**Problem**. Using the listing below, set down exactly the lines starting at the line that contains "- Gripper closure" and ending at the line that contains "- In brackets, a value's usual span", both included, and no others.

**Working data**.
* * * * * * *

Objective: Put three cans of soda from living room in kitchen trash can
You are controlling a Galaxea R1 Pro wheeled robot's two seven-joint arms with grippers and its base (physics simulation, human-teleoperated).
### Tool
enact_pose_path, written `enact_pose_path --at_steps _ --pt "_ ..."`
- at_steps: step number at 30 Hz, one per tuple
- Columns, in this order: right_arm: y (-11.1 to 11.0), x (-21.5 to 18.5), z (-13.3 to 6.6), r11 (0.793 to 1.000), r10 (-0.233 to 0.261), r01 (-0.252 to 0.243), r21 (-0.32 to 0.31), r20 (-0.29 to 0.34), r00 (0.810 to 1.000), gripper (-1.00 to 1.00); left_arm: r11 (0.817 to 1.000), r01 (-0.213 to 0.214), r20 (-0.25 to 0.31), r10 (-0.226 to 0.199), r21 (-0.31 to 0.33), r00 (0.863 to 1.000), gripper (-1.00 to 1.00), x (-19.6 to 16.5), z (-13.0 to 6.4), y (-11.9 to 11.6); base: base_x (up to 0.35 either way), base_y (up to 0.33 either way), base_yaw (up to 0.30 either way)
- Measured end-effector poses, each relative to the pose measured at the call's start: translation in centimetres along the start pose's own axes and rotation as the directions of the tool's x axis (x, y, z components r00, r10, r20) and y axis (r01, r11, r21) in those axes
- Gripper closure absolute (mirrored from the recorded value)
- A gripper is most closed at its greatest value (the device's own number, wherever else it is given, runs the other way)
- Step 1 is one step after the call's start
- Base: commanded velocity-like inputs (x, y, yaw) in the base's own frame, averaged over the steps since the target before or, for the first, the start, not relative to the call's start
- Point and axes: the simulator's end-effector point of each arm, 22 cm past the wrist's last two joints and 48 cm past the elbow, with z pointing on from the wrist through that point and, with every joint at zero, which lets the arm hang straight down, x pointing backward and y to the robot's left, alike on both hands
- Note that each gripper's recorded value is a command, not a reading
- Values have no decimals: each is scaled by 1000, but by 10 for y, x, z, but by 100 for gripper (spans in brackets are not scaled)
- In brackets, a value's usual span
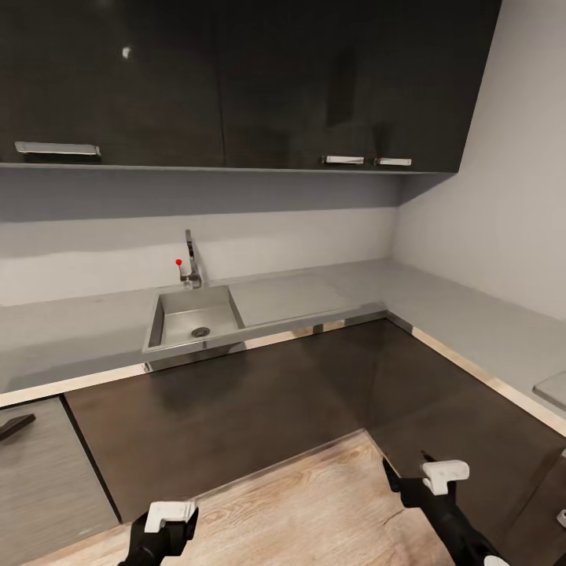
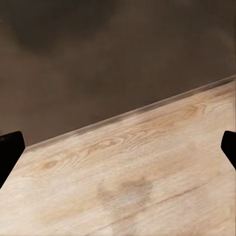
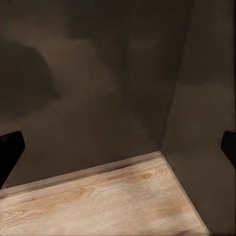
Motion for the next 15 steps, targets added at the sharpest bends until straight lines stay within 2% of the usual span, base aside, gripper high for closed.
enact_pose_path --at_steps 5,10,15 --pt "-12 17 -4 999 37 -37 -12 -13 999 -100 1000 2 6 -2 -4 1000 -100 5 1 3 0 0 0" --pt "-30 38 -9 998 63 -62 23 -37 997 -100 1000 -1 8 1 -6 1000 -100 12 1 4 0 0 0" --pt "-33 59 -13 997 76 -75 36 -58 995 -100 1000 -3 20 3 -9 1000 -100 29 2 5 0 0 0"
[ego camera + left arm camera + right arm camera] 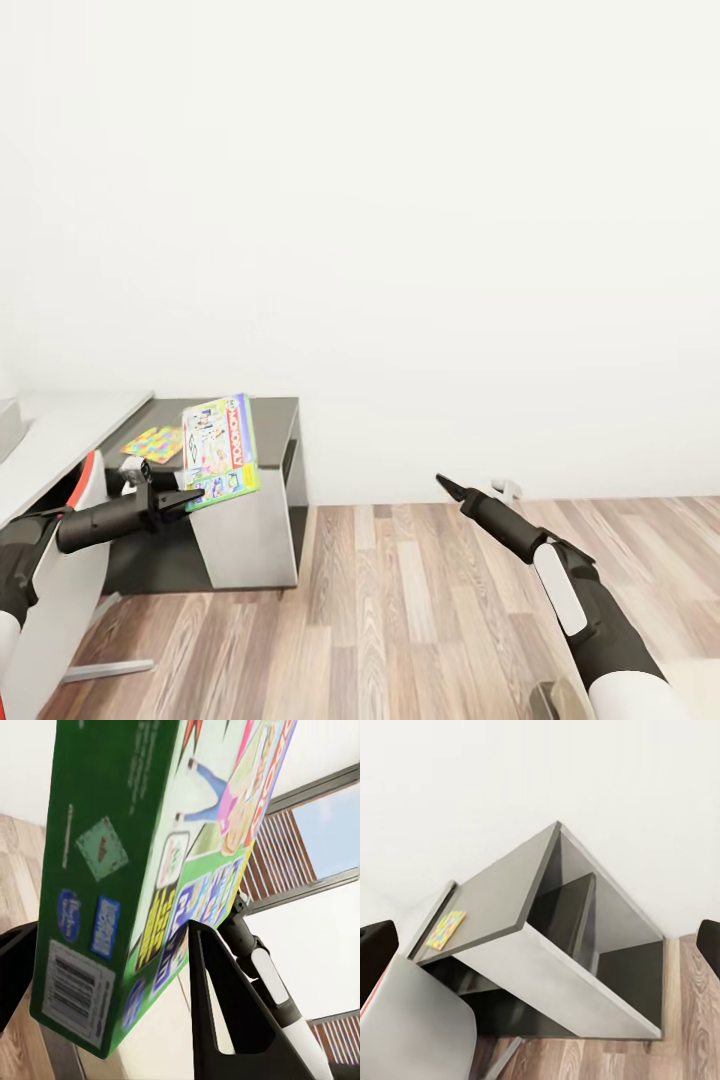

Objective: Put all the toys in the child's room - the three board games (two on the bed and one on the table), the two jigsaw puzzles on the table, and the tennis ball on the table - inside the toy box on the table in the child's room.

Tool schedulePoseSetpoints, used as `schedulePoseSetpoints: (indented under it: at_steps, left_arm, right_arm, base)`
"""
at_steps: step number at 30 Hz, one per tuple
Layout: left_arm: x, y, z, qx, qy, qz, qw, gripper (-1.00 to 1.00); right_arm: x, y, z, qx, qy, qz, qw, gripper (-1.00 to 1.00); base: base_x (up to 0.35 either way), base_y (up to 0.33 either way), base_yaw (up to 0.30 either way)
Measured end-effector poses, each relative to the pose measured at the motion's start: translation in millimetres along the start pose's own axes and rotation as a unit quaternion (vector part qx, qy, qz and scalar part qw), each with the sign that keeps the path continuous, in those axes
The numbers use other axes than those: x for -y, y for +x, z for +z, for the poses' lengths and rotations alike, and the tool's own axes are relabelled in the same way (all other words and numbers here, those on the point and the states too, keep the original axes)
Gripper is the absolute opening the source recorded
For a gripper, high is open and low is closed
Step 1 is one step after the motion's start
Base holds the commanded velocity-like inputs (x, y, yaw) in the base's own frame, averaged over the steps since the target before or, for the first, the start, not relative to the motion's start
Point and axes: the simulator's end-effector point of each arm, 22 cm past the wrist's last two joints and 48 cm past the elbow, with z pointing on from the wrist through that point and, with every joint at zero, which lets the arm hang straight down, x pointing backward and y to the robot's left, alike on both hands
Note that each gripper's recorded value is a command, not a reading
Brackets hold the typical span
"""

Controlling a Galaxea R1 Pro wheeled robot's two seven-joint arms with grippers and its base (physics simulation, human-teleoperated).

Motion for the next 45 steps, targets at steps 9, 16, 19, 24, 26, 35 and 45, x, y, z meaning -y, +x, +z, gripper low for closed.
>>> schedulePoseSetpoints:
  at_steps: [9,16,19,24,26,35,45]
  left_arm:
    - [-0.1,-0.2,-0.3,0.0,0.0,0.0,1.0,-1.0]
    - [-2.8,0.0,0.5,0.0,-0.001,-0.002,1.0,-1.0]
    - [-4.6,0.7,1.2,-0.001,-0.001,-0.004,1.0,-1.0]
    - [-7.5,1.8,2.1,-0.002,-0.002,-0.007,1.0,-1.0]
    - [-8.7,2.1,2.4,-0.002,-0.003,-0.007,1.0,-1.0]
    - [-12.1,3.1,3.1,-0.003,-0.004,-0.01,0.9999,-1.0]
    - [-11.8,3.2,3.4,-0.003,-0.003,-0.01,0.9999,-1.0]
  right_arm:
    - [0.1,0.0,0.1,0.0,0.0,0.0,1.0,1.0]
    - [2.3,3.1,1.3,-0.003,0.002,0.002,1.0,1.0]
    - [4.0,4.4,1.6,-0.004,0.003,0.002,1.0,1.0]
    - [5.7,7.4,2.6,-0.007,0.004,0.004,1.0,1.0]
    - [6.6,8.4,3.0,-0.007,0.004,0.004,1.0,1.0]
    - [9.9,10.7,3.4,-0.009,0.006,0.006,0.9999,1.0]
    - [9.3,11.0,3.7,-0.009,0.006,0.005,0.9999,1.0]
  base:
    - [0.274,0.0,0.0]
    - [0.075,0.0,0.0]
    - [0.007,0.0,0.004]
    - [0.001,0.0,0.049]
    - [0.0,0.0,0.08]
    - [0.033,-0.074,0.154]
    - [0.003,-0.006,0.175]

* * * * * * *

**Result for this exercise**.
- Gripper closure absolute (mirrored from the recorded value)
- A gripper is most closed at its greatest value (the device's own number, wherever else it is given, runs the other way)
- Step 1 is one step after the call's start
- Base: commanded velocity-like inputs (x, y, yaw) in the base's own frame, averaged over the steps since the target before or, for the first, the start, not relative to the call's start
- Point and axes: the simulator's end-effector point of each arm, 22 cm past the wrist's last two joints and 48 cm past the elbow, with z pointing on from the wrist through that point and, with every joint at zero, which lets the arm hang straight down, x pointing backward and y to the robot's left, alike on both hands
- Note that each gripper's recorded value is a command, not a reading
- Values have no decimals: each is scaled by 1000, but by 10 for y, x, z, but by 100 for gripper (spans in brackets are not scaled)
- In brackets, a value's usual span

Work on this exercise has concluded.